5072	This linear search (via `replaceUsesOfWith`) seems wasteful. Why not change `getCaseValue` to return a `Use &` and do `C.getCaseValue().set(New)` or something similar?

jmolloy added inline comments.Jun 15 2016, 2:31 PM

lib/Transforms/Utils/SimplifyCFG.cpp
5056	Hmm, you're close to convincing me. I'm loath to give up the lookup table optimization though. How gross (/ acceptable) would it be to implement this in SelectionDAG and then also teach lookup table lowering in SimplifyCFG this trick too?

eli.friedman added inline comments.Jun 15 2016, 4:39 PM

lib/Transforms/Utils/SimplifyCFG.cpp
5029	That isn't equivalent for something like "0, 8, 12, 16, 20".
5056	It wouldn't be too terrible as long as the actual algorithm for finding a reducible switch is factored out into a utility, I think.

sanjoy added inline comments.Jun 15 2016, 4:48 PM

lib/Transforms/Utils/SimplifyCFG.cpp
5029	Yeah, you're right. I was still thinking in terms of the older "100% dense" scheme.

Hi Eli,

That rotate trick is, quite simply, brilliant.

New version uses SelectionDAG - I'll factor some of the machinery out at a later date when I implement this for lookup table formation too.

All comments should now be addressed.

Cheers,

James

eli.friedman added inline comments.Jun 19 2016, 2:58 PM

lib/CodeGen/SelectionDAG/SelectionDAGBuilder.cpp
8332 ↗	(On Diff #60973)	Do we need to merge clusters in some cases, so we don't end up with adjacent clusters with the same destination? (This doesn't affect building a jump table, but it affects isDense.) Hmm... actually, more generally, whether we transform a switch condition is to some extent independent of whether we form a jump table; for example, if we end up with one cluster here, you don't need a jump table at all. Maybe we can leave that for a followup, though.
lib/CodeGen/SelectionDAG/SelectionDAGBuilder.h
267 ↗	(On Diff #60973)	It's unintuitive to hide this in the constructor... it seems like a good idea to push the Shift == 0 special-case out.

hans added a subscriber: hans.Jun 20 2016, 9:56 AM

hans added inline comments.

lib/CodeGen/SelectionDAG/SelectionDAGBuilder.cpp
1971 ↗	(On Diff #60973)	I was going to comment that the code in the patch summary could use rotation instead, but it seems you're already on it :-)
8434 ↗	(On Diff #60973)	This code doesn't take into account that a range of cases could be transformed to become dense, so I'm not sure your patch will actually find any more jump table lowerings that don't cover the whole switch?

hans added inline comments.Jun 20 2016, 10:30 AM

lib/CodeGen/SelectionDAG/SelectionDAGBuilder.cpp
8434 ↗	(On Diff #60973)	I guess what I was saying with this comment is that since you're not going to get the benefit of transforming parts of the switch, it there a point in doing this in the DAG instead of in the IR? I think the rotation trick should work in the IR too..
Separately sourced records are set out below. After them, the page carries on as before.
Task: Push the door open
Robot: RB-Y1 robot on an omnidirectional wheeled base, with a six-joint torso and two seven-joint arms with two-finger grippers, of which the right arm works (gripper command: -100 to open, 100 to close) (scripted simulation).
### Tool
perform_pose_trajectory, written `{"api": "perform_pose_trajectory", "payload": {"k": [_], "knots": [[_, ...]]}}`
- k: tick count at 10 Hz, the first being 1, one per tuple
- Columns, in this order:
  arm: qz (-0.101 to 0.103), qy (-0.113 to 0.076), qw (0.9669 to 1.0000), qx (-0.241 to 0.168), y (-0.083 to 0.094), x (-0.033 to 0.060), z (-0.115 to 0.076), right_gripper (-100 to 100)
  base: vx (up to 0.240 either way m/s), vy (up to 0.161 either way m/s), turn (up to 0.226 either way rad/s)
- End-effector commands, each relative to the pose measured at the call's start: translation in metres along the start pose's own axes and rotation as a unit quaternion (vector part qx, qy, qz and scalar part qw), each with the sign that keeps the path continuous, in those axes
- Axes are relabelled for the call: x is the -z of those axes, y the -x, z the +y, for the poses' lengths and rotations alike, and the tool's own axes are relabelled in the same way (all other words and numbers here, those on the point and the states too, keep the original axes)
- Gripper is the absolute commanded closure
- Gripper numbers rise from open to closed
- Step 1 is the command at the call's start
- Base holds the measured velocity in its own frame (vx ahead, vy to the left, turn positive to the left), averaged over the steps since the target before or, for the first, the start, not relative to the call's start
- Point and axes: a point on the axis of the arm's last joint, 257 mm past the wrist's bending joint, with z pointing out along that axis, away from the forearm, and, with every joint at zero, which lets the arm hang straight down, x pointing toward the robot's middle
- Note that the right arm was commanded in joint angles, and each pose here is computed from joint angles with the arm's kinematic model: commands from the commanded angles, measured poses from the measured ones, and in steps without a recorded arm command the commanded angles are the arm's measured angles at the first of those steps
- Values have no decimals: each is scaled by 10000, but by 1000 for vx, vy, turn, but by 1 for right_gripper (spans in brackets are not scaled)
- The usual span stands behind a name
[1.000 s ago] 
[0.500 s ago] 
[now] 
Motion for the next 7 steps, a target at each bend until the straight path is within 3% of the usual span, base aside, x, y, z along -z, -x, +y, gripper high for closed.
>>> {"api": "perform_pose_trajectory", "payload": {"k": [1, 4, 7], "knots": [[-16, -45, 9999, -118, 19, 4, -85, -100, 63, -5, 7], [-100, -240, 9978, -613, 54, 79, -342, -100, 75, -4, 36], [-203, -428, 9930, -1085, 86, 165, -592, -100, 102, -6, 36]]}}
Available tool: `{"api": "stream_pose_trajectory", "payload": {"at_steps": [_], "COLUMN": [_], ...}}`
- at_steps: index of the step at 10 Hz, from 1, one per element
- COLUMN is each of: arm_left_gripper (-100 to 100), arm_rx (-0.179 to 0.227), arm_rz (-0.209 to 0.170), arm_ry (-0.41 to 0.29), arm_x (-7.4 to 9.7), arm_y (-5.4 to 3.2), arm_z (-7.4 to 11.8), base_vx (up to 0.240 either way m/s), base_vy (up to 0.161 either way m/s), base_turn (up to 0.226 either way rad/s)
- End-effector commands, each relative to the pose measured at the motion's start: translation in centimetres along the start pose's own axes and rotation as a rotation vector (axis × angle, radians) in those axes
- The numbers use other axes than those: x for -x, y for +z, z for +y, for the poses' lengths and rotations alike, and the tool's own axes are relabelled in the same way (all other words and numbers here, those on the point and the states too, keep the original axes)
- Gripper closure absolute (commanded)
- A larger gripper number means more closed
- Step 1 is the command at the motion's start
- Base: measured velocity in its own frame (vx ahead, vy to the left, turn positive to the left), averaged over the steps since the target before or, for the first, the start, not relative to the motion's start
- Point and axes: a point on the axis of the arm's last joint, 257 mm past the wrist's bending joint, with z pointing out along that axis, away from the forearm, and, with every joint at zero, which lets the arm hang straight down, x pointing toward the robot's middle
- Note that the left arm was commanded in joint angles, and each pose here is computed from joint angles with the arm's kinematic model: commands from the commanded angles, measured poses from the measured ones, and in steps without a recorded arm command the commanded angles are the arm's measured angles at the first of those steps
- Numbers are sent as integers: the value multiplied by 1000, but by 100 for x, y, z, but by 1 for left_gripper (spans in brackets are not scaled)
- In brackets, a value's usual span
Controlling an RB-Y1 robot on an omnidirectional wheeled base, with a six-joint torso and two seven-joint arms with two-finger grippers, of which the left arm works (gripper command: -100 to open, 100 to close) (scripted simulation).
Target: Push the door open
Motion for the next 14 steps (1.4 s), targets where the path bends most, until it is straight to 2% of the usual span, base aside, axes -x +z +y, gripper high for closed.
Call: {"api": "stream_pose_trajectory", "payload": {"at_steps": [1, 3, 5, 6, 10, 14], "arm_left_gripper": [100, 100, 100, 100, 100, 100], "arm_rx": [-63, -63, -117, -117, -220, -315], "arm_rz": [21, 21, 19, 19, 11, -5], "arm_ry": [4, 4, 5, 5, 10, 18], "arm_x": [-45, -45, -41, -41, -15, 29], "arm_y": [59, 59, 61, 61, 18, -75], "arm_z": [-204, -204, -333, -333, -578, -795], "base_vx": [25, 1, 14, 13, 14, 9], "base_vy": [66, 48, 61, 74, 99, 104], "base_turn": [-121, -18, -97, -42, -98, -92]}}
eli.friedman added inline comments.Jun 20 2016, 10:50 AM

lib/CodeGen/SelectionDAG/SelectionDAGBuilder.cpp
8434 ↗	(On Diff #60973)	Err, I guess the rotation trick works in IR? You can let switch lowering do the compare+branch. Not sure what I was thinking before. That said, we don't really want to do switch lowering in IR. I mean, in theory, we can lower switches in IR, but we want to do all of switch lowering at the same time. Otherwise, you end up with weird guessing games to predict what SelectionDAG will actually do.

Hi guys,

Thanks for the comments. I was away on vacation for 2 weeks which is why this has been sitting around.

Hans, if you're OK with it being done in DAG for the reasons mentioned, is this good to commit?

Cheers,

James

lib/CodeGen/SelectionDAG/SelectionDAGBuilder.cpp
8434 ↗	(On Diff #60973)	I agree with Eli here. It'd be nice to densify individual switch case ranges, and perhaps we could do that in the future? The main advantage I got from moving from IR to SDAG for this is the heuristics don't need second-guessing, which was a major improvement. Doing this in IR would give one large advantage - it'd allow the switch table lookup lowering to work too. I intend to implement this directly in the switch table lookup lowering code though, which should be fairly simple.

Hi Hans, Sanjoy,

Ping! :) Are you now happy with this?

Cheers,

James

Ping!

The code seems fine to me. I'm OK with this landing.

I still wonder if we shouldn't just do this in SimplifyCFG though. How big is the pay-off here? I've seen switches with e.g. a common factor of 10 in the cases, but are powers of 2 common enough to justify the complexity, especially if we start looking at densifying only parts of a switch?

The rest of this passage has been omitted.